Amétór

by walk_in_sunshine



Category: Redwall Series - Brian Jacques
Genre: Gen, ghostly fluff
Language: English
Status: Completed
Published: 2017-08-04
Updated: 2017-08-04
Packaged: 2018-12-10 23:41:59
Rating: General Audiences
Warnings: No Archive Warnings Apply
Chapters: 1
Words: 1,003
Publisher: archiveofourown.org
Story URL: https://archiveofourown.org/works/11702298
Author URL: https://archiveofourown.org/users/walk_in_sunshine/pseuds/walk_in_sunshine
Summary: It was his first word. Windred wasn't quite sure how. She'd tried to teach him gentle words- words unlike death, or war, or vengeance. But the gentlest word, the one he seemed to favor, cut the deepest.





	Amétór

"Mama."

It was his first word. Windred wasn't quite sure how.

"Mama."

Windred cut her eyes to where Luke would be, his shoulders tight and his head down, but the widowed warrior knew better than to linger in the first hour after dark. She thought she heard him screaming on the shoreline, but tuned her ears from the sound- old age had its perks after all. 
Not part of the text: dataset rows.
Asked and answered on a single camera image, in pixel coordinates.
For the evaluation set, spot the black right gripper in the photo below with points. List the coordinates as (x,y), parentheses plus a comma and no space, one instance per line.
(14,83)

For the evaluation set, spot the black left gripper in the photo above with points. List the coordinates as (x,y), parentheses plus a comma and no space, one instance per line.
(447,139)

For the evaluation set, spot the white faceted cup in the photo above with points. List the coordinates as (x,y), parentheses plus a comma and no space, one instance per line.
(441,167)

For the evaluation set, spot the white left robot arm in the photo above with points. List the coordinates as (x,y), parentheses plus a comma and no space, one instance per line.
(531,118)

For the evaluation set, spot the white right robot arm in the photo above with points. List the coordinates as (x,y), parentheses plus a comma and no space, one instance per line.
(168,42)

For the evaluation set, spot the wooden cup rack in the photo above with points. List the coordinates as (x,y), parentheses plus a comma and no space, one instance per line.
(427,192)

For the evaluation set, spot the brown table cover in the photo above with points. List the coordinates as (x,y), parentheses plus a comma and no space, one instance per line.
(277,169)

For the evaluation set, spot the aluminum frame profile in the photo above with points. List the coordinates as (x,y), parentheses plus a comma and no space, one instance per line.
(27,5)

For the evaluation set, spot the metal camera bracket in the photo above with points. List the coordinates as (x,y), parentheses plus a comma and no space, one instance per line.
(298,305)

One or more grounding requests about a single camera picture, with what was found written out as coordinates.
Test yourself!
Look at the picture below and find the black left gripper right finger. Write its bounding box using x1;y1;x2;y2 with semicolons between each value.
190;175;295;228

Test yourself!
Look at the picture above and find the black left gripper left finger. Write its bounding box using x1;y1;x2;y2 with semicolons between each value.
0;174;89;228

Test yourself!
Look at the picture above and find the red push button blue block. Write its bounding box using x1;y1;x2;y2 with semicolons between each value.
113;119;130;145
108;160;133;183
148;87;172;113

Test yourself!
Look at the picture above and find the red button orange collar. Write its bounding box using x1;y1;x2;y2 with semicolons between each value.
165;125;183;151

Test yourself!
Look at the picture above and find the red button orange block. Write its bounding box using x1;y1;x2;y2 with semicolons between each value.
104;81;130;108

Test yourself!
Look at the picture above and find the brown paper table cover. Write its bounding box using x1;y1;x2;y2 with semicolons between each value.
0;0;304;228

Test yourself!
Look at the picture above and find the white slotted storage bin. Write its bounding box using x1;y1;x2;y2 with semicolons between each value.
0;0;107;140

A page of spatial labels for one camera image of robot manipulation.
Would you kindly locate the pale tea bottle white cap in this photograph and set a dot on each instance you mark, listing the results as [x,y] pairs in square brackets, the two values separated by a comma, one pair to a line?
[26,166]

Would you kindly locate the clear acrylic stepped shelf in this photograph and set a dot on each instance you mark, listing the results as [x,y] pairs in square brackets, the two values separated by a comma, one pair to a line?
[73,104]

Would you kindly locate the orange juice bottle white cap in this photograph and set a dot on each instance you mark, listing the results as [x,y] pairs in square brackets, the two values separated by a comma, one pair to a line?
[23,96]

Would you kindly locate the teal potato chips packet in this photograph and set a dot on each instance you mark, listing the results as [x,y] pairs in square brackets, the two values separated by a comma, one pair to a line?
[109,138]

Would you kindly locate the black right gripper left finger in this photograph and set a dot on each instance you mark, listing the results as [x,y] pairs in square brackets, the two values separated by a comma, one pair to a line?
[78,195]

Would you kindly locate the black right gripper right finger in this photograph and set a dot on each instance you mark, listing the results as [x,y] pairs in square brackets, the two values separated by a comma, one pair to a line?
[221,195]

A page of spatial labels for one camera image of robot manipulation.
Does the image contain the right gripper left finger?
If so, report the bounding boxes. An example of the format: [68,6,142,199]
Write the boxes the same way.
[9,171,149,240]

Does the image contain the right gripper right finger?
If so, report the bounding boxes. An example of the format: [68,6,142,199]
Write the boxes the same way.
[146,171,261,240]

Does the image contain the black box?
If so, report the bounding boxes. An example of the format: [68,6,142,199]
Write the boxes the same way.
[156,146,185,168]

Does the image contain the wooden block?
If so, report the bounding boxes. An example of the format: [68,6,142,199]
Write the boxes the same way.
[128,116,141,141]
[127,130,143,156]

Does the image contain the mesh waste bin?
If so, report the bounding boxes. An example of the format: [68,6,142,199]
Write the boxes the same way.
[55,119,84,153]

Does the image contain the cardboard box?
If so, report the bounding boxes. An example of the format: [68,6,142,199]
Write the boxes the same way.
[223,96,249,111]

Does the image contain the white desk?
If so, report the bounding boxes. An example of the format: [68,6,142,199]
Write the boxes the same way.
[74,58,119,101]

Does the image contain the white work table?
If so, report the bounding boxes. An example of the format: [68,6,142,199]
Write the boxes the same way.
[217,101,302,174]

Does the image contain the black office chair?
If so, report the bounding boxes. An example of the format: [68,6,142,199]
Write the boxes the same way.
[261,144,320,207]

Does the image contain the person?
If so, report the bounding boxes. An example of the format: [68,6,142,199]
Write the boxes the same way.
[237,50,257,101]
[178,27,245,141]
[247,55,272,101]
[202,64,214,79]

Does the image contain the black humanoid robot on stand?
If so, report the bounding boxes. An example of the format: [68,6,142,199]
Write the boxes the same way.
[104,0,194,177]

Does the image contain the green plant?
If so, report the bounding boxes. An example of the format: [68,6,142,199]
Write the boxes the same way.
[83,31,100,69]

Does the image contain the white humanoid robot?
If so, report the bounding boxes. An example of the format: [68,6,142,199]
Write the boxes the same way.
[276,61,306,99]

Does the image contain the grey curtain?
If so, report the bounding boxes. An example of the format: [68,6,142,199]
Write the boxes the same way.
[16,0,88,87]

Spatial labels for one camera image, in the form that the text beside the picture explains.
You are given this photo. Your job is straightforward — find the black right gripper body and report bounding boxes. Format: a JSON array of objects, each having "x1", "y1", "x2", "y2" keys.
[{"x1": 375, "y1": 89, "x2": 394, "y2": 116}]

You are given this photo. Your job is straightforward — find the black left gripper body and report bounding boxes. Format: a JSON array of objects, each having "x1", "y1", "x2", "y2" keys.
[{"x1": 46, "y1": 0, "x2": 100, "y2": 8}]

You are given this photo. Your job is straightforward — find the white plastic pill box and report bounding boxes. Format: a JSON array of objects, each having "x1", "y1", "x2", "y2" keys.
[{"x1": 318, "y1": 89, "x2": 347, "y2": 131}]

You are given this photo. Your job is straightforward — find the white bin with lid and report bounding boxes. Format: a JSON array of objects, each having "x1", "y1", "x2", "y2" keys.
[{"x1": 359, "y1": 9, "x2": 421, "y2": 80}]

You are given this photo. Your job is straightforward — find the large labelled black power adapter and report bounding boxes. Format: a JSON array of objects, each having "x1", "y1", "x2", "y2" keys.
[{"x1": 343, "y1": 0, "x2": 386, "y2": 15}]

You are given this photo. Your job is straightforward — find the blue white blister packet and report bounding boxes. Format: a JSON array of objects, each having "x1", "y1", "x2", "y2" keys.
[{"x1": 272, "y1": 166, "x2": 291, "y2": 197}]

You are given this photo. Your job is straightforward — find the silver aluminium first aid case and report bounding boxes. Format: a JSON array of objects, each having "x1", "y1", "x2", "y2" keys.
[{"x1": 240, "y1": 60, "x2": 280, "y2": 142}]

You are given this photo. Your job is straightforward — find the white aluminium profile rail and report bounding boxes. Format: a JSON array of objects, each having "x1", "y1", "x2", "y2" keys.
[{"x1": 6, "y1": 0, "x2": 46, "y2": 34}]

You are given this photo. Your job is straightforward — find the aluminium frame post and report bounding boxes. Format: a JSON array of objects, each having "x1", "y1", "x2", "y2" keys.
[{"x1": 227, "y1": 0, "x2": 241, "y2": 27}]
Martin had a little doll- a pitiful thing crafted of dried kelp and seashells- and he studied it with singular intensity.

_Mama._

And he bobbed it once in his paw.

_Mama._

Again.

_Mama Mama Mama Ma-_ **_Thud._**

Windred didn't need to look to know, but she did, and little Martin was pointing at the doll splayed on the floor and his eyes were wide and misty. "Mama."

"Martin, Martin," Windred sighed. She picked the battered doll up from the floor and made a weak effort to straighten its leafy dress. "Must you play this game every night? It's not a nice game, little mouselet."

He had the grace to look shame-faced, and that alone- in a child of half a season- was chilling. 

_She'd tried to teach him gentle words- words unlike death, or war, or vengeance. But the gentlest word, the one he seemed to favor, cut the deepest._

~~

"Mama, why d'you feed 'im like that? Why not y'feed me, Mama?"

A careful breath.

"You're too old, Timbal. You know that."

A moment's pause.

"D'you no love your Timbal? 'M hungry too, Ma."

Timballisto's mother gave a long-suffering sigh and set Martin down to play.

"I love you, Timbal. But Martin needs me too. He doesn't have anybeast to feed him."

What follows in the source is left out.